━━ INPUT DATA

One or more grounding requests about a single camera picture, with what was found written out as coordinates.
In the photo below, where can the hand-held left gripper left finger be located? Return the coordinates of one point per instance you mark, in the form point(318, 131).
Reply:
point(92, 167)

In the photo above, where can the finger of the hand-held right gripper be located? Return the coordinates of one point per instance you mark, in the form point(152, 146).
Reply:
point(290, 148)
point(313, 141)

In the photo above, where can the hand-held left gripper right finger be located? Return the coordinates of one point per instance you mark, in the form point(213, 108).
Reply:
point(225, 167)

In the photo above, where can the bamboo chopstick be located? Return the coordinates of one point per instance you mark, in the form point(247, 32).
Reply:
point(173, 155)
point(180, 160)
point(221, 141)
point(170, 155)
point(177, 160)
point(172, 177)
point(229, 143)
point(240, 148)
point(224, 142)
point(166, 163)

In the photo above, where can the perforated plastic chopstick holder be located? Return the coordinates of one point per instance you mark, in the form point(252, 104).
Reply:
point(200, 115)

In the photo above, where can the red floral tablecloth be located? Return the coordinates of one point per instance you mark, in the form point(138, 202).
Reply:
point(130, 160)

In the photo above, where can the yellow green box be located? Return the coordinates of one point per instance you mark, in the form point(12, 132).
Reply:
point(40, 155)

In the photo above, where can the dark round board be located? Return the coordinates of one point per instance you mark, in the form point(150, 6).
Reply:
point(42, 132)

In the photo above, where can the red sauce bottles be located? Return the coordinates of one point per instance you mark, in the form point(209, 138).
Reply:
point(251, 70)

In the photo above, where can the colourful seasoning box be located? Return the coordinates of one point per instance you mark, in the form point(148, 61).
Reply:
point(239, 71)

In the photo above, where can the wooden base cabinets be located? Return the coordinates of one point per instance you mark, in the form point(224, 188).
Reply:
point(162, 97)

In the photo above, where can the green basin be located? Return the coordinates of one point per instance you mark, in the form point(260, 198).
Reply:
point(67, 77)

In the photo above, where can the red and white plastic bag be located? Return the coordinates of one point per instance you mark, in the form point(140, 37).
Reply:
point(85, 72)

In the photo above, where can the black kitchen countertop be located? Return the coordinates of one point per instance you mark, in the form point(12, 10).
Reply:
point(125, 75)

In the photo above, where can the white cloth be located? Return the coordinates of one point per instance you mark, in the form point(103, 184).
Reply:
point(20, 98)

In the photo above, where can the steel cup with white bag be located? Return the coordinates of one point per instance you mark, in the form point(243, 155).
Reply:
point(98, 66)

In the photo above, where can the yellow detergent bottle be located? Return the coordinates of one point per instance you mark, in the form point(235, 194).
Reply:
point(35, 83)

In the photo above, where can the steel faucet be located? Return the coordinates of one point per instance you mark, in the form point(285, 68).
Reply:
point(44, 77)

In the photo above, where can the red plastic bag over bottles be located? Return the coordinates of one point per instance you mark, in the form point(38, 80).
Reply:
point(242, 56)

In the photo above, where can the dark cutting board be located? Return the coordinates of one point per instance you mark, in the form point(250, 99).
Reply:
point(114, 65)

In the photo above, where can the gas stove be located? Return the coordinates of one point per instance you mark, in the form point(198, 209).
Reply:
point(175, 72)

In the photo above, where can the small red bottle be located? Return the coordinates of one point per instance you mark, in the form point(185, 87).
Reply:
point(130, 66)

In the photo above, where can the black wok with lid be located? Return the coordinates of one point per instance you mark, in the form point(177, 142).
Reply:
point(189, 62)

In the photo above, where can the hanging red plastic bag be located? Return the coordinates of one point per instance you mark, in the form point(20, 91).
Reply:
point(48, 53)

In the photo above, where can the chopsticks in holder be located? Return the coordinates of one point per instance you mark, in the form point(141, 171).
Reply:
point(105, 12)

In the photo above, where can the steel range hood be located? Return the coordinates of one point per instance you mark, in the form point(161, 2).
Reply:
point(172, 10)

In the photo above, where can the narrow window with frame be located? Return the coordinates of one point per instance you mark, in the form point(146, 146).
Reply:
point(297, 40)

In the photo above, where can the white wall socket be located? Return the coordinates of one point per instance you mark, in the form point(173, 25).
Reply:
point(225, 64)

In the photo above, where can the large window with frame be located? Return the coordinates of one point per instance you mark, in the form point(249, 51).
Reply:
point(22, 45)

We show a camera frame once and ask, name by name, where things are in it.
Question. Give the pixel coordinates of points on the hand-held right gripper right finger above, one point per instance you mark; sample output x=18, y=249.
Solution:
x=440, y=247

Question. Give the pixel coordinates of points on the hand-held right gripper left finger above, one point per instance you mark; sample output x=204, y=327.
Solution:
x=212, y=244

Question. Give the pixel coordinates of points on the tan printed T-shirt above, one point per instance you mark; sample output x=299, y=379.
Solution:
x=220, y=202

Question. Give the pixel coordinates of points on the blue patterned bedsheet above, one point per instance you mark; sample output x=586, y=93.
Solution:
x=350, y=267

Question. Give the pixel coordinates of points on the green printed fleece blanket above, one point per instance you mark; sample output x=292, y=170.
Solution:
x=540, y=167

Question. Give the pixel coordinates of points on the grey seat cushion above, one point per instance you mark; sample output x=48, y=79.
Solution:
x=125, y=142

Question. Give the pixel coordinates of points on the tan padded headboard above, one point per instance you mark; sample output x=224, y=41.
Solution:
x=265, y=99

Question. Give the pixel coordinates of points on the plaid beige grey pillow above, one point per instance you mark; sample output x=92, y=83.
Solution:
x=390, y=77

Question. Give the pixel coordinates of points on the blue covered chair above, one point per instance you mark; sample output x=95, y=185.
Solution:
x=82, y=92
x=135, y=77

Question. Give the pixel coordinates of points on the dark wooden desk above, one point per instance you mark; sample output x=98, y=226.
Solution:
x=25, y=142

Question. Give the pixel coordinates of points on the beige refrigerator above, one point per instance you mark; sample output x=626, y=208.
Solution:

━━━━

### TASK BRIEF
Every line of the listing above is to be set down again without any change.

### TASK SOLUTION
One or more grounding requests about a single camera picture, with what was found written out as coordinates.
In the photo below, where can the hand-held left gripper left finger be located? Return the coordinates of one point per instance you mark, in the form point(318, 131).
Reply:
point(92, 167)

In the photo above, where can the finger of the hand-held right gripper be located? Return the coordinates of one point per instance you mark, in the form point(152, 146).
Reply:
point(290, 148)
point(313, 141)

In the photo above, where can the hand-held left gripper right finger be located? Return the coordinates of one point per instance you mark, in the form point(213, 108).
Reply:
point(225, 167)

In the photo above, where can the bamboo chopstick be located? Return the coordinates of one point per instance you mark, in the form point(247, 32).
Reply:
point(173, 155)
point(180, 160)
point(221, 141)
point(170, 155)
point(177, 160)
point(172, 177)
point(229, 143)
point(240, 148)
point(224, 142)
point(166, 163)

In the photo above, where can the perforated plastic chopstick holder be located? Return the coordinates of one point per instance you mark, in the form point(252, 104).
Reply:
point(200, 115)

In the photo above, where can the red floral tablecloth be located? Return the coordinates of one point per instance you mark, in the form point(138, 202).
Reply:
point(130, 160)

In the photo above, where can the yellow green box be located? Return the coordinates of one point per instance you mark, in the form point(12, 132).
Reply:
point(40, 155)

In the photo above, where can the dark round board be located? Return the coordinates of one point per instance you mark, in the form point(150, 6).
Reply:
point(42, 132)

In the photo above, where can the red sauce bottles be located? Return the coordinates of one point per instance you mark, in the form point(209, 138).
Reply:
point(251, 70)

In the photo above, where can the colourful seasoning box be located? Return the coordinates of one point per instance you mark, in the form point(148, 61).
Reply:
point(239, 71)

In the photo above, where can the wooden base cabinets be located? Return the coordinates of one point per instance you mark, in the form point(224, 188).
Reply:
point(162, 97)

In the photo above, where can the green basin be located? Return the coordinates of one point per instance you mark, in the form point(260, 198).
Reply:
point(67, 77)

In the photo above, where can the red and white plastic bag be located? Return the coordinates of one point per instance you mark, in the form point(140, 37).
Reply:
point(85, 72)

In the photo above, where can the black kitchen countertop be located? Return the coordinates of one point per instance you mark, in the form point(12, 10).
Reply:
point(125, 75)

In the photo above, where can the white cloth be located? Return the coordinates of one point per instance you mark, in the form point(103, 184).
Reply:
point(20, 98)

In the photo above, where can the steel cup with white bag be located? Return the coordinates of one point per instance you mark, in the form point(243, 155).
Reply:
point(98, 66)

In the photo above, where can the yellow detergent bottle be located? Return the coordinates of one point per instance you mark, in the form point(235, 194).
Reply:
point(35, 83)

In the photo above, where can the steel faucet be located? Return the coordinates of one point per instance you mark, in the form point(285, 68).
Reply:
point(44, 77)

In the photo above, where can the red plastic bag over bottles be located? Return the coordinates of one point per instance you mark, in the form point(38, 80).
Reply:
point(242, 56)

In the photo above, where can the dark cutting board be located? Return the coordinates of one point per instance you mark, in the form point(250, 99).
Reply:
point(114, 65)

In the photo above, where can the gas stove be located? Return the coordinates of one point per instance you mark, in the form point(198, 209).
Reply:
point(175, 72)

In the photo above, where can the small red bottle be located? Return the coordinates of one point per instance you mark, in the form point(185, 87).
Reply:
point(130, 66)

In the photo above, where can the black wok with lid be located? Return the coordinates of one point per instance you mark, in the form point(177, 142).
Reply:
point(189, 62)

In the photo above, where can the hanging red plastic bag be located? Return the coordinates of one point per instance you mark, in the form point(20, 91).
Reply:
point(48, 53)

In the photo above, where can the chopsticks in holder be located? Return the coordinates of one point per instance you mark, in the form point(141, 171).
Reply:
point(105, 12)

In the photo above, where can the steel range hood be located? Return the coordinates of one point per instance you mark, in the form point(161, 2).
Reply:
point(172, 10)

In the photo above, where can the narrow window with frame be located? Return the coordinates of one point per instance you mark, in the form point(146, 146).
Reply:
point(297, 40)

In the photo above, where can the white wall socket be located? Return the coordinates of one point per instance you mark, in the form point(173, 25).
Reply:
point(225, 64)

In the photo above, where can the large window with frame be located? Return the coordinates of one point per instance you mark, in the form point(249, 51).
Reply:
point(22, 45)

We show a camera frame once and ask, name by name, where things are in it.
Question. Give the pixel coordinates of points on the hand-held right gripper right finger above, one point per instance you mark; sample output x=18, y=249.
Solution:
x=440, y=247

Question. Give the pixel coordinates of points on the hand-held right gripper left finger above, one point per instance you mark; sample output x=204, y=327.
Solution:
x=212, y=244

Question. Give the pixel coordinates of points on the tan printed T-shirt above, one point per instance you mark; sample output x=299, y=379.
Solution:
x=220, y=202

Question. Give the pixel coordinates of points on the blue patterned bedsheet above, one point per instance you mark; sample output x=586, y=93.
Solution:
x=350, y=267

Question. Give the pixel coordinates of points on the green printed fleece blanket above, one point per instance you mark; sample output x=292, y=170.
Solution:
x=540, y=167

Question. Give the pixel coordinates of points on the grey seat cushion above, one point per instance you mark; sample output x=48, y=79.
Solution:
x=125, y=142

Question. Give the pixel coordinates of points on the tan padded headboard above, one point per instance you mark; sample output x=224, y=41.
Solution:
x=265, y=99

Question. Give the pixel coordinates of points on the plaid beige grey pillow above, one point per instance you mark; sample output x=92, y=83.
Solution:
x=390, y=77

Question. Give the pixel coordinates of points on the blue covered chair above, one point per instance you mark; sample output x=95, y=185.
Solution:
x=82, y=92
x=135, y=77

Question. Give the pixel coordinates of points on the dark wooden desk above, one point per instance you mark; sample output x=98, y=226.
Solution:
x=25, y=142

Question. Give the pixel coordinates of points on the beige refrigerator above, one point per instance you mark; sample output x=626, y=208.
Solution:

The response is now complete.